THINGS A MOM DOESN’T WANT TO HEAR
1. I swallowed a goldfish.
2. Your lipstick works better than crayons.
3. Does grape juice leave a stain?
4. Look, I painted the front door!
5. The principal called…
6. But DAD says that word all the time.
7. What’s it cost to fix a window?
8. The dog doesn’t like dressing up in your clothes.
9. Has anyone seen my earthworms???
10. I’m going to run away!! (Well, maybe SOME days…)
DOCTORS SAY THE DARNDEST THINGS
The following quotes were allegedly taken from actual medical records as dictated by physicians:
By the time he was admitted, his rapid heart had stopped and he was feeling better. ~ On the second day, the knee was better and on the third day it had completely disappeared. ~ The patient has been depressed ever since she began seeing me in 1983. ~ Patient was released to outpatient department without dressing. ~ Discharge status: Alive but without permission. ~ The patient refused an autopsy. ~ The patient has no past history of suicides. ~ The patient expired on the floor uneventfully. ~ The patient’s medical history has been remarkably insignificant with only a 40 pound weight gain in the past three days. ~ She slipped on the ice and apparently her legs went in separate directions in early December. ~ The patient had waffles for breakfast and anorexia for lunch. ~ She is numb from the toes down. ~ The skin was moist and dry. ~ When she fainted, her eyes rolled around the room.
The Preacher and the Septic Tank
A young preacher was asked by the local funeral director to hold a grave-side burial service at a small local cemetery for someone with no family or friends. The preacher started early but quickly got himself lost, making several wrong turns. Eventually, a half-hour late, he saw a backhoe and its crew, but the hearse was nowhere in sight, and the workmen were eating lunch. The diligent young pastor went to the open grave and found the vault lid already in place. Taking out his book, he read the service. Feeling guilty because of his tardiness, he preached an impassioned and lengthy service, sending the deceased to the great beyond in style. As he was returning to his car, he overheard one of the workmen say: “I’ve been putting in septic tanks for twenty years and I ain’t never seen anything like that.”
The Believer and the Pessimist
An avid duck hunter was in the market for a new bird dog. His search ended when he found a dog that could actually walk on water to retrieve a duck. Shocked by his find, he was sure none of his friends would ever believe him.
He decided to try to break the news to a friend that was an eternal pessimist who refused to be impressed with anything. This, surely, would impress him. He invited him to hunt with him and his new dog.
As they waited by the shore, a flock of ducks flew by, they fired, and a duck fell. The dog responded and jumped into the water. The dog, however, did not sink but instead walked across the water to retrieve the bird, never getting more than his paws wet. This continued all day long; each time a duck fell, the dog walked across the surface of the water to retrieve it.
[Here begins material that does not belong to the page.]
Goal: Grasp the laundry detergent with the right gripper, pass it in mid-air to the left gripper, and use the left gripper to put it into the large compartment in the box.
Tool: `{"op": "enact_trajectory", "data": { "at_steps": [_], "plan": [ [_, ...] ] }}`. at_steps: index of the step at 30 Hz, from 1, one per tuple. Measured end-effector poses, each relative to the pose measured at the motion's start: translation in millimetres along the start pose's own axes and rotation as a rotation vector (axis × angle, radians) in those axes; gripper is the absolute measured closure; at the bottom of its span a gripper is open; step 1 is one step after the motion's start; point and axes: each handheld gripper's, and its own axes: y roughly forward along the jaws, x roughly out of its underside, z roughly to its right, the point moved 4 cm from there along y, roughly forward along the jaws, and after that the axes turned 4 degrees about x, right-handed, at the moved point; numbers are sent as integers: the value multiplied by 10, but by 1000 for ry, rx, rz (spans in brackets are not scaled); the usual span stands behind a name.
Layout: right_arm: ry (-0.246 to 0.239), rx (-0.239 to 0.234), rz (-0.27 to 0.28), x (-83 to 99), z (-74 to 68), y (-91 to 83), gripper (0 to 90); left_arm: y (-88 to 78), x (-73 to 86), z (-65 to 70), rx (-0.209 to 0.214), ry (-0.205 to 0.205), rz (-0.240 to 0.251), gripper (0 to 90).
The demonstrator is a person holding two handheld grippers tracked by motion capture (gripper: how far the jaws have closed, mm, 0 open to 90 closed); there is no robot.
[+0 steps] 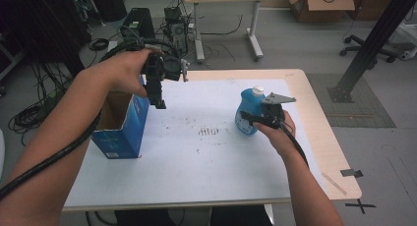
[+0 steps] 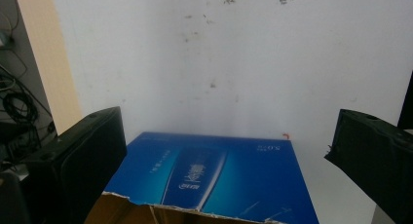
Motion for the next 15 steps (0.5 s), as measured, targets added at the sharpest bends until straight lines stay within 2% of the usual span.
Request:
{"op": "enact_trajectory", "data": {
  "at_steps": [1,3,6,8,11,12,13,15],
  "plan": [
    [-6,-8,6,-32,1,-47,460,-48,-20,-5,-5,-1,23,4],
    [-21,-15,6,-57,-1,-83,460,-71,-28,-4,-5,0,35,4],
    [-45,-43,10,-127,-10,-199,460,-132,-41,-7,-11,4,30,4],
    [-65,-88,4,-164,-22,-261,460,-157,-45,-5,-14,4,31,4],
    [-119,-117,-4,-217,-53,-341,460,-197,-53,-6,-14,5,49,4],
    [-119,-117,-4,-217,-53,-341,460,-197,-53,-6,-14,5,49,4],
    [-137,-139,-4,-243,-65,-386,461,-219,-63,-3,-13,6,51,4],
    [-150,-155,-3,-258,-75,-412,461,-224,-66,3,-12,3,50,4]
  ]
}}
The pessimist watched carefully, saw everything, but did not say a single word.
On the drive home the hunter asked his friend, “Did you notice anything unusual about my new dog?” “I sure did,” responded the pessimist. “He can’t swim.”
A little girl asked her mother for a dollar to give to an old lady in the park. Her mother was touched by the child’s kindness, and gave her the dollar. “There you are, my dear,” said the mother. “But, tell me, isn’t the lady able to work anymore?” “Oh yes,” came the reply. “She sells candy.”
An English Stickler
Everyone knows I’m a stickler for good spelling. So when an associate e-mailed technical documents asking me to “decifer” them, I had to set him straight. “Decipher is spelled with a ‘ph’, not an ‘f’,” I wrote. “In case you’ve forgotten, a spell checker comes free with word processing programs.” A minute later his reply: “Must be dephective.”
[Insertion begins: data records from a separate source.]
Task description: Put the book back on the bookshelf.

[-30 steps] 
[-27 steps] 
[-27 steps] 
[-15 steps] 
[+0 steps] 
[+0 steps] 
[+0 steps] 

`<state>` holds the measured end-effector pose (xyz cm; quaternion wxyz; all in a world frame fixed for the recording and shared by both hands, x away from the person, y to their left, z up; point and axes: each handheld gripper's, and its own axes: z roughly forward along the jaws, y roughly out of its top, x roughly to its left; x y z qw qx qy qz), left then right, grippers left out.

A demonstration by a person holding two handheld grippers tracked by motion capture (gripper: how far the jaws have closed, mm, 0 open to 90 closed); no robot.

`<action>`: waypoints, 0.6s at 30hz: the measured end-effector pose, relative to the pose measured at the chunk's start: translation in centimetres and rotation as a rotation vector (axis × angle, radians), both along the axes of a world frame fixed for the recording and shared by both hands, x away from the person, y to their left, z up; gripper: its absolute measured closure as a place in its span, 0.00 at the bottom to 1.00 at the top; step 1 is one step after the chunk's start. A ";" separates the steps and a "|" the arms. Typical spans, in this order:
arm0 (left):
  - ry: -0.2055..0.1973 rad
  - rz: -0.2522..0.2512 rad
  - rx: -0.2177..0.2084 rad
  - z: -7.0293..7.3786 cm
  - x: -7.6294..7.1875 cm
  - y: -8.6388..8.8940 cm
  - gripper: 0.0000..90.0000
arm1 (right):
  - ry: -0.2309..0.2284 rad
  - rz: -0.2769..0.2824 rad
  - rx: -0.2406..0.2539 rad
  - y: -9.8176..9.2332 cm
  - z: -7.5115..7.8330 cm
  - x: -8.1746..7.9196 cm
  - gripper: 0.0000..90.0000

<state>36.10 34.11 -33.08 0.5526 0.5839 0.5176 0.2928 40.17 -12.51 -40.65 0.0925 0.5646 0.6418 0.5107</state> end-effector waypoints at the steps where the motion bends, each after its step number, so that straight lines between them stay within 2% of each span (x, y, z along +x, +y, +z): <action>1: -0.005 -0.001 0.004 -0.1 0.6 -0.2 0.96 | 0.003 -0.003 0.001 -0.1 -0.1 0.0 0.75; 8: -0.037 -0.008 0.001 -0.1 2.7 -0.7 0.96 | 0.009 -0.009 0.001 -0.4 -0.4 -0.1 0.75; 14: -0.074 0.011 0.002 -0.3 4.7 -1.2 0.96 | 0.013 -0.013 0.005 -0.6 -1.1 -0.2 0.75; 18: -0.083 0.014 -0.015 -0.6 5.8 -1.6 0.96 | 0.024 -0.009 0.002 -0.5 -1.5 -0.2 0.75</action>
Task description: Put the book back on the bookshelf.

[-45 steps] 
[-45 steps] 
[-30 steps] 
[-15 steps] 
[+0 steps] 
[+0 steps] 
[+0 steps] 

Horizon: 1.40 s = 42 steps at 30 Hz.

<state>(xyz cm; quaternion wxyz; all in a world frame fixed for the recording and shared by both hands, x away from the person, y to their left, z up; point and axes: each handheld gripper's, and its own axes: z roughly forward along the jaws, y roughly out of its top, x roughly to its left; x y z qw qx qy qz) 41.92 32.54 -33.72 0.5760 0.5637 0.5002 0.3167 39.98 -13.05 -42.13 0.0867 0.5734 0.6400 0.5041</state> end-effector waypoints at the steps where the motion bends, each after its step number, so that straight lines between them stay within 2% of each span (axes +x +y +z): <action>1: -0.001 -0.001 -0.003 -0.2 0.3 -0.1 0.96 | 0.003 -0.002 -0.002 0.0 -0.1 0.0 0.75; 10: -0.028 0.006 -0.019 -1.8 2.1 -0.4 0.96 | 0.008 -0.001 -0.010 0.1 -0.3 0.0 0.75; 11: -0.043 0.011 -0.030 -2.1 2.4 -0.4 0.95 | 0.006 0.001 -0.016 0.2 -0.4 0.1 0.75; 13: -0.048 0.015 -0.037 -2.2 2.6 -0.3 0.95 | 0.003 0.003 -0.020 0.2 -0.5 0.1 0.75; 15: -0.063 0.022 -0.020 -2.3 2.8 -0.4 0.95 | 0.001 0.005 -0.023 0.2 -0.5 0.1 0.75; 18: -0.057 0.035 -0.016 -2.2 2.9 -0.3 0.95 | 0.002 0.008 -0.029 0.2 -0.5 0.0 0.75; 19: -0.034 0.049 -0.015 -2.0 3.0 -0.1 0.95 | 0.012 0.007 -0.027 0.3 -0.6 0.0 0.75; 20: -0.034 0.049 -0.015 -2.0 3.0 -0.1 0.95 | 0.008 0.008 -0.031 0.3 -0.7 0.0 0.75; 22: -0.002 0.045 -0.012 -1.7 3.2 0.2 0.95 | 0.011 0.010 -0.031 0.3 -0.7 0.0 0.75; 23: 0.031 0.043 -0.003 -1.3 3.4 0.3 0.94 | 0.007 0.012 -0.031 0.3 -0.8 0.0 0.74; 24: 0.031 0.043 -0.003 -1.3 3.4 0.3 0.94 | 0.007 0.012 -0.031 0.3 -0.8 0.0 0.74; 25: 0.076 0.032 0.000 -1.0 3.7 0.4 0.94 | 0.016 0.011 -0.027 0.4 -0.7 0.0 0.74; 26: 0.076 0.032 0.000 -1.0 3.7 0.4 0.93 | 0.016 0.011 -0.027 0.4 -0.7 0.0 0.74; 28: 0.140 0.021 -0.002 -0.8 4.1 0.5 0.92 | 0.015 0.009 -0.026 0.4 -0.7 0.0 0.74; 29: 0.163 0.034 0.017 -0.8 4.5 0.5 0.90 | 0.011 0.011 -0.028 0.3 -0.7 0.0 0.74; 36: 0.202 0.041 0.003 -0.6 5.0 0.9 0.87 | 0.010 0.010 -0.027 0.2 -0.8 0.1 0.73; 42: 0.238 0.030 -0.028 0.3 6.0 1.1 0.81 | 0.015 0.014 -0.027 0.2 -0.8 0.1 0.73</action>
A little boy is telling his Grandma how “everything” is going wrong: School, family problems, health problems, etc. Meanwhile, Grandma is baking a cake. She asks her grandson if he would like a snack, which of course he does. “Here, have some cooking oil.” “Yuck” says the boy. “How about a couple raw eggs? ” “Gross, Grandma!” “Would you like some flour then? Or maybe baking soda?” “Grandma, those are all yucky!” To which Grandma replies: “Yes, all those things seem bad all by themselves. But when they are put together in the right way, they make a wonderfully delicious cake!” She continued, “God works the same way in our lives.” The ultimate measure of a man is not where he stands in moments of comfort, but where he stands at times of challenge and controversy.
In the future, I’ll tell my grandchildren that I am older than the internet and blow their minds forever.